**What you should do**. Of all the lines below, output only those starting at the one with "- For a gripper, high" and ending at the one with "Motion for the", both ends included, exactly as written.

**Entries shown**.
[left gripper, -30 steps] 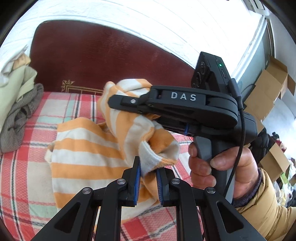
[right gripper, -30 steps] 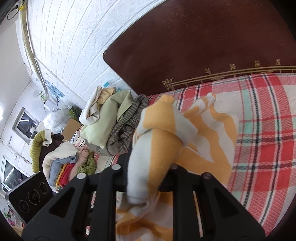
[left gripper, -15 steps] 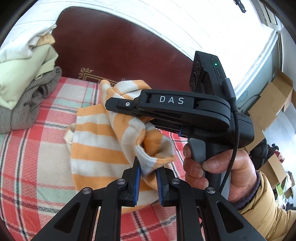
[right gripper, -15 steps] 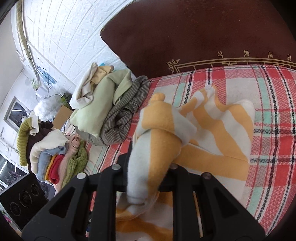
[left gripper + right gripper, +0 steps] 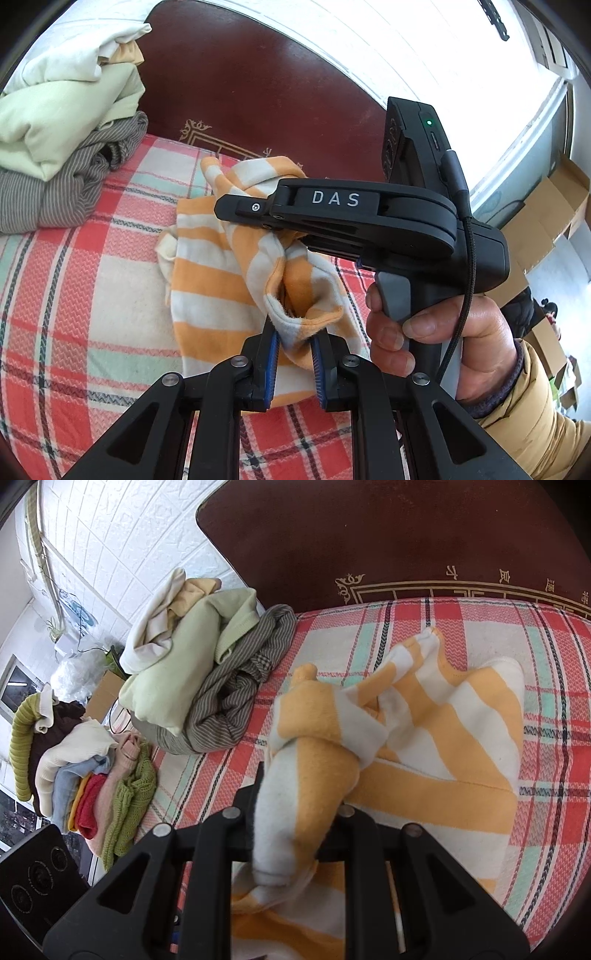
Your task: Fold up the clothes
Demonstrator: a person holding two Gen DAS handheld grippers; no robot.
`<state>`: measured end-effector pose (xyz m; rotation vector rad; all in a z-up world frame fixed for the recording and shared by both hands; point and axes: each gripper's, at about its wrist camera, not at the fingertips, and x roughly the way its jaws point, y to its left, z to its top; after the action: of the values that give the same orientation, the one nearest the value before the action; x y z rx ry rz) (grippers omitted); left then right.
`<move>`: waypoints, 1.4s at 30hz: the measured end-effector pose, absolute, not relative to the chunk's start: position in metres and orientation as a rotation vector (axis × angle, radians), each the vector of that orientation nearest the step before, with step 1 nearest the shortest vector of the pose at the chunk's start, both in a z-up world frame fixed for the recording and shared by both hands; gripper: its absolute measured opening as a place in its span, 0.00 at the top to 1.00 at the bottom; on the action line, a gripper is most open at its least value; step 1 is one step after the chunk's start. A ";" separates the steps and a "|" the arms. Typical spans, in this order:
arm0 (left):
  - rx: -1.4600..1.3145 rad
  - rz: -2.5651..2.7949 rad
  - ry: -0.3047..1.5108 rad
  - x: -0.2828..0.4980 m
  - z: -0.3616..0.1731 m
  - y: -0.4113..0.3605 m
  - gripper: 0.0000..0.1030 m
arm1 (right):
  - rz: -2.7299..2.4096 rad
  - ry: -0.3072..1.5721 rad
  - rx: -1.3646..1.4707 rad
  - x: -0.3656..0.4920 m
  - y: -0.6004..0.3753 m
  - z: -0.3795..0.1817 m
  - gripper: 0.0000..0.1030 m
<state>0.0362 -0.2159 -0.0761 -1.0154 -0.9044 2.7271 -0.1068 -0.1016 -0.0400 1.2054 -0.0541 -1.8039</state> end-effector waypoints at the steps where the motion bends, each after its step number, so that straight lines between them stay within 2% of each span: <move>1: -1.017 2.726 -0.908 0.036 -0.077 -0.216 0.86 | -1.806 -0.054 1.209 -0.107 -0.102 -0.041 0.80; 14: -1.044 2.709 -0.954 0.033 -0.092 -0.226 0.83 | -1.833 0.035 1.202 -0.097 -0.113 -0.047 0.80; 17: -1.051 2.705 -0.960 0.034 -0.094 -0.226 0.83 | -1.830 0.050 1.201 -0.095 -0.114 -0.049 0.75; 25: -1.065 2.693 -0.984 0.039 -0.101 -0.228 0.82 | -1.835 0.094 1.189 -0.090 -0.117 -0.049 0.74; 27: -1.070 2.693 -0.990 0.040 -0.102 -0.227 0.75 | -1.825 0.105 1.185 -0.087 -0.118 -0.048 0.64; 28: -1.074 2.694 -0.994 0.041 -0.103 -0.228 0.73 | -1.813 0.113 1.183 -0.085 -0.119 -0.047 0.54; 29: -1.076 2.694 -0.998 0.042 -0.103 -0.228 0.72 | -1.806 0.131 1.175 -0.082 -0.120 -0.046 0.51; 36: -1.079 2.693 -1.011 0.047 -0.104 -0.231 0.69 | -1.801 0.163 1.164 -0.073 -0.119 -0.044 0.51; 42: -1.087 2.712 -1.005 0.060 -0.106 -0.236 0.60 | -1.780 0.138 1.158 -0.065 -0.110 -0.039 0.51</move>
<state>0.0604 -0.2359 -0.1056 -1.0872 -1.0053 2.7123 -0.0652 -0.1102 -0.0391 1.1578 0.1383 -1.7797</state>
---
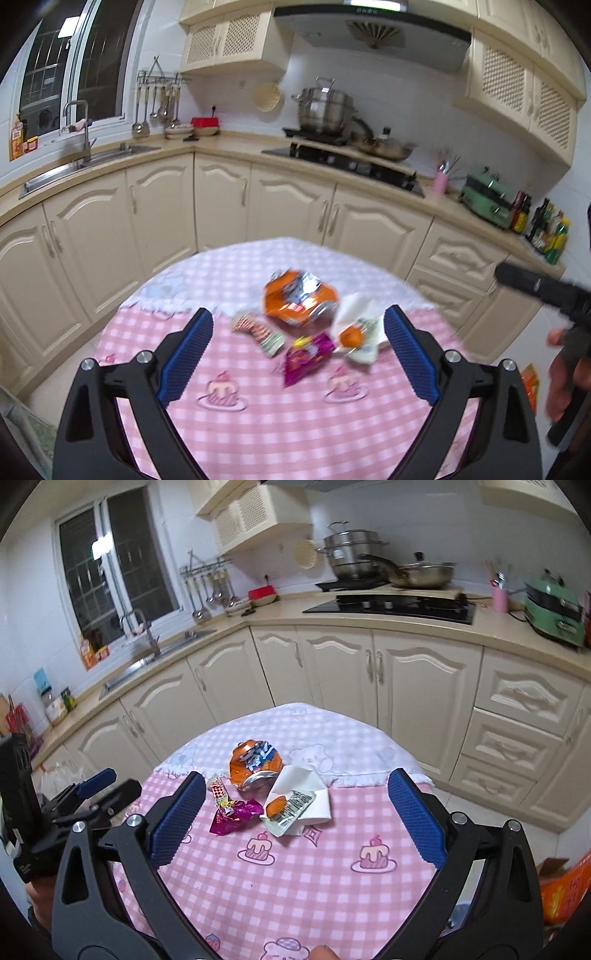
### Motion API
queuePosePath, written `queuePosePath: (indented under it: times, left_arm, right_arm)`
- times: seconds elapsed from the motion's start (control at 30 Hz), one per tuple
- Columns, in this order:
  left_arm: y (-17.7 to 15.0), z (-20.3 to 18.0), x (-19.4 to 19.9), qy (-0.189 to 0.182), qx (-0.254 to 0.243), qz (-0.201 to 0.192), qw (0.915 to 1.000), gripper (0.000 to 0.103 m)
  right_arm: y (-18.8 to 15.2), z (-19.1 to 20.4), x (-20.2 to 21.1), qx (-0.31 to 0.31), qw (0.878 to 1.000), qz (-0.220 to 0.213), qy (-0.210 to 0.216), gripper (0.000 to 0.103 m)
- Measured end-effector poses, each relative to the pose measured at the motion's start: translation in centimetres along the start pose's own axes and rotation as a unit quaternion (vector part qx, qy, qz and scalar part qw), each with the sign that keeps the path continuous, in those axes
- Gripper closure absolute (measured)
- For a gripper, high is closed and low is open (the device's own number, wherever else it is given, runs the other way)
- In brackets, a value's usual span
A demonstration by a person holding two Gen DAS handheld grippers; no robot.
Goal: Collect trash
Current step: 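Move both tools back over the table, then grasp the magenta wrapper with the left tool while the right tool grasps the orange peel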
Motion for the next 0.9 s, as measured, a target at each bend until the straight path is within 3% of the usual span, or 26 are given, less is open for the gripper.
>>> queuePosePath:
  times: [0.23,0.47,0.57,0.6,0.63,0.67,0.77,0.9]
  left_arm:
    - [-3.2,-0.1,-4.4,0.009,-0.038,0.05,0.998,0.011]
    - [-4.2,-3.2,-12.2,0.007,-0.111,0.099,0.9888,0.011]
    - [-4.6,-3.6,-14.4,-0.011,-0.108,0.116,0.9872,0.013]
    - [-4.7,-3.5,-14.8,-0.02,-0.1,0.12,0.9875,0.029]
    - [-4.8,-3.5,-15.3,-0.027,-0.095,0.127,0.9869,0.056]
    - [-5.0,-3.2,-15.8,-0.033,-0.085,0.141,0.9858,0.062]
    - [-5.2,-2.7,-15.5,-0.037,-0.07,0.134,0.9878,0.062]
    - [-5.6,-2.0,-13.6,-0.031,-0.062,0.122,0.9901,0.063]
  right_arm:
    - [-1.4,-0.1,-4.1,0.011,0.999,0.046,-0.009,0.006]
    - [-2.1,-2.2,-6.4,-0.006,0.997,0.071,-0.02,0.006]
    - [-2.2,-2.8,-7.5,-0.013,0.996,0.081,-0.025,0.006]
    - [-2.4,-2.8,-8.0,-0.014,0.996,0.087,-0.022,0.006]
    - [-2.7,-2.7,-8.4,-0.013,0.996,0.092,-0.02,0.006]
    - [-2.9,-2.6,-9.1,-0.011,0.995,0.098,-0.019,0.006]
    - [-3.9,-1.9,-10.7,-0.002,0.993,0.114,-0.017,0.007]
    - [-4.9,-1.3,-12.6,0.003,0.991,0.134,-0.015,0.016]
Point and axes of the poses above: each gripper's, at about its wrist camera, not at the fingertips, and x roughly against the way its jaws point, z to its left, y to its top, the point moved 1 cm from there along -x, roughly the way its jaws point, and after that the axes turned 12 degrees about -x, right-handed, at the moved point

**Answer box**.
- For a gripper, high is closed and low is open (the device's own number, wherever else it is given, runs the other way)
- In brackets, a value's usual span
A demonstration by a person holding two Gen DAS handheld grippers; no robot.
Goal: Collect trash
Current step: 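Move both tools back over the table, then grasp the magenta wrapper with the left tool while the right tool grasps the orange peel
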Motion for the next 0.9 s, as measured, a target at each bend until the straight path is within 3% of the usual span, or 26 are given, less is open for the gripper.

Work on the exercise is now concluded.